The banjo had come to Washington with the negroes following the wake of the army. She had laid aside her guitar and learned to play all the stirring camp songs of the South. Her voice was low, soothing, and tender. It held every silent listener in a spell.
As she played and sang the songs the wounded man loved, her eyes lingered in pity on his sun-bronzed face, pinched and drawn with fever. He was sleeping the stupid sleep that gives no rest. She could count the irregular pounding of his heart in the throb of the big vein on his neck. His lips were dry and burnt, and the little boyish moustache curled upward from the row of white teeth as if scorched by the fiery breath.
He began to talk in flighty sentences, and she listened – his mother – his sister – and yes, she was sure as she bent nearer – a little sweetheart who lived next door. They all had sweethearts – these Southern boys. Again he was teasing his dog – and then back in battle.
At length he opened his eyes, great dark-brown eyes, unnaturally bright, with a strange yearning look in their depths as they rested on Elsie. He tried to smile and feebly said:
“Here’s – a – fly – on – my – left – ear – my – guns – can’t – somehow – reach – him – won’t – you – ”
She sprang forward and brushed the fly away.
Again he opened his eyes.
“Excuse – me – for – asking – but am I alive?”
“Yes, indeed,” was the cheerful answer.
“Well, now, then, is this me, or is it not me, or has a cannon shot me, or has the devil got me?”
“It’s you. The cannon didn’t shoot you, but three muskets did. The devil hasn’t got you yet, but he will unless you’re good.”
“I’ll be good if you won’t leave me – ”
Elsie turned her head away smiling, and he went on slowly:
“But I’m dead, I know. I’m sleeping on a cot with a canopy over it. I ain’t hungry any more, and an angel has been hovering over me playing on a harp of gold – ”
“Only a little Yankee girl playing the banjo.”
“Can’t fool me – I’m in heaven.”
“You’re in the hospital.”
“Funny hospital – look at that harp and that big trumpet hanging close by it – that’s Gabriel’s trumpet – ”
“No,” she laughed. “This is the Patent Office building, that covers two blocks, now a temporary hospital. There are seventy thousand wounded soldiers in town, and more coming on every train. The thirty-five hospitals are overcrowded.”

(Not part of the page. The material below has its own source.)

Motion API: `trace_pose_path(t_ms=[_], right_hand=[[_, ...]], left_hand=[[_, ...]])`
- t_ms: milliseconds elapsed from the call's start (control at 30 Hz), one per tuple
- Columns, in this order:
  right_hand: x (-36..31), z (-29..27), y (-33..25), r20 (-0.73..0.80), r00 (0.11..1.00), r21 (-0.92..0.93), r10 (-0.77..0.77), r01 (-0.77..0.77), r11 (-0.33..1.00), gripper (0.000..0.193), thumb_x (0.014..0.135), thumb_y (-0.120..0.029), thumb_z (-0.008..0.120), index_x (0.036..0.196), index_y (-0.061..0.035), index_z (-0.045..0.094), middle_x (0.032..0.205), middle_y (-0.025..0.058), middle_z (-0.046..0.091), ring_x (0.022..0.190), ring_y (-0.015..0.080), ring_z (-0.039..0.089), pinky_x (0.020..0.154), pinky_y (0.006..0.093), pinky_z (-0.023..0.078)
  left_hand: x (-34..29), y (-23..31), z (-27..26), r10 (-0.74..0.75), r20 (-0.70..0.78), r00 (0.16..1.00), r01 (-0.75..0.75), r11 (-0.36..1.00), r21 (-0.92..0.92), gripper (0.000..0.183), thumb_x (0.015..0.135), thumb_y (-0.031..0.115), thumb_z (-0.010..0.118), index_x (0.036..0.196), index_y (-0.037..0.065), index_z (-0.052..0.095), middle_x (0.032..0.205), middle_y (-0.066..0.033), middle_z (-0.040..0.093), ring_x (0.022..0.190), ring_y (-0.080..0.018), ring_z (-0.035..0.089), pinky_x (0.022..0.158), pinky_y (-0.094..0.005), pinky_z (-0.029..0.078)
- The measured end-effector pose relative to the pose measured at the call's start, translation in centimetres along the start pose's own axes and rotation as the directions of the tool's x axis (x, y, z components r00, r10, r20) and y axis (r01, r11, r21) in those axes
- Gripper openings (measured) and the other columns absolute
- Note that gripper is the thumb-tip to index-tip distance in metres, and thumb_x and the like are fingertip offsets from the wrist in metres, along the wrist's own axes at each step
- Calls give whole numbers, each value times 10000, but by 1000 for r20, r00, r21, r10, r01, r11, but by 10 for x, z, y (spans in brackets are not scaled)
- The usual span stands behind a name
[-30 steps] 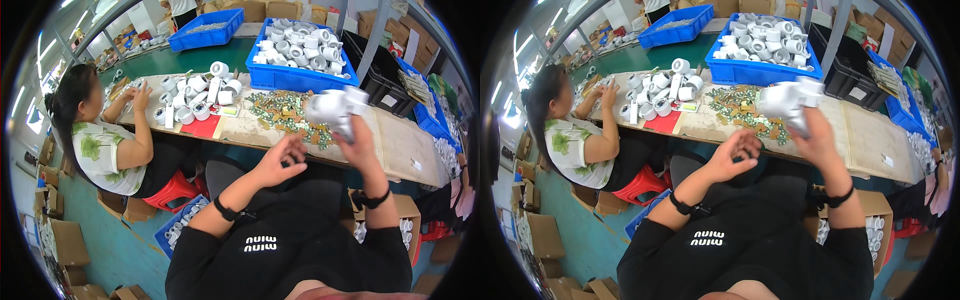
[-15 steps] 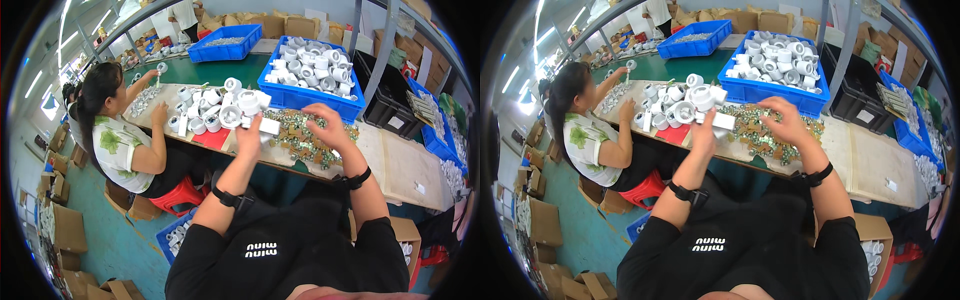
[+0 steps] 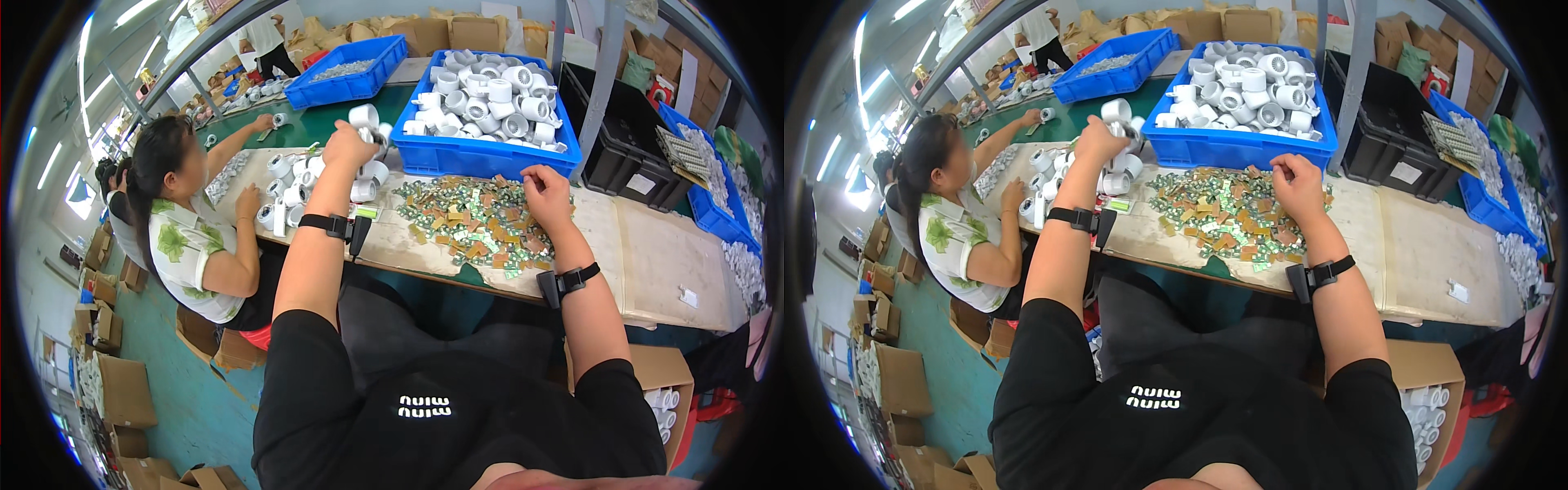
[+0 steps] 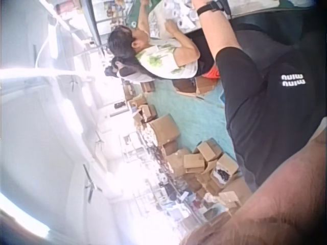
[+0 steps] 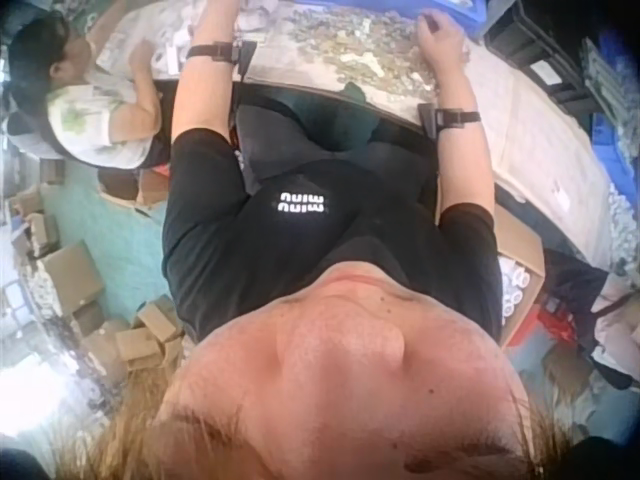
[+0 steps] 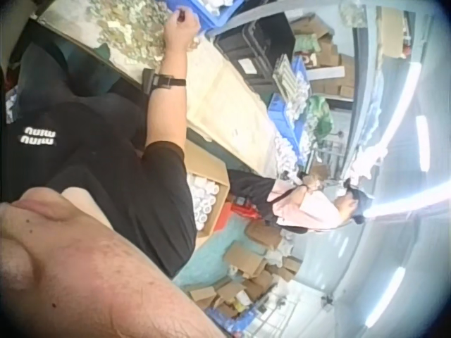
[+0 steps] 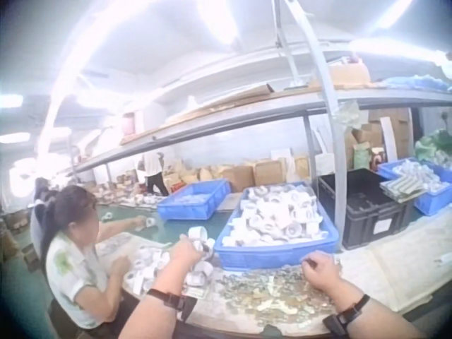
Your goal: The recorder is assembling small plastic housing components and electronic boards at a factory workbench.
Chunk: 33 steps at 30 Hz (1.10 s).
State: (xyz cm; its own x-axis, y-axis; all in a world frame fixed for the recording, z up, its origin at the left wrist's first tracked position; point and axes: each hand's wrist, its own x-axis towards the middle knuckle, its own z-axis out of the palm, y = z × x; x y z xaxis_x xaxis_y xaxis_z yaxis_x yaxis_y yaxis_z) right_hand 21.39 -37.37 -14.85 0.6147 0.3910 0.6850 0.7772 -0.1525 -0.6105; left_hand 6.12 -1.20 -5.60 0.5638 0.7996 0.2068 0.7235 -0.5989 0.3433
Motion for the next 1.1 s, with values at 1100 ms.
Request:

He closed his eyes a moment in silence, and then spoke with a feeble tremor:
“I’m afraid you don’t know who I am – I can’t impose on you – I’m a rebel – ”
“Yes, I know. You are Colonel Ben Cameron. It makes no difference to me now which side you fought on.”
“Well, I’m in heaven – been dead a long time. I can prove it, if you’ll play again.”
“What shall I play?”
“First, ‘O Jonny Booker Help dis Nigger.’”
She played and sang it beautifully.
“Now, ‘Wake Up in the Morning.’”
Again he listened with wide, staring eyes that saw nothing except visions within.
“Now, then, ‘The Ole Gray Hoss.’”
As the last notes died away he tried to smile again:
“One more – ‘Hard Times an’ Wuss er Comin‘.’”
With deft, sure touch and soft negro dialect she sang it through.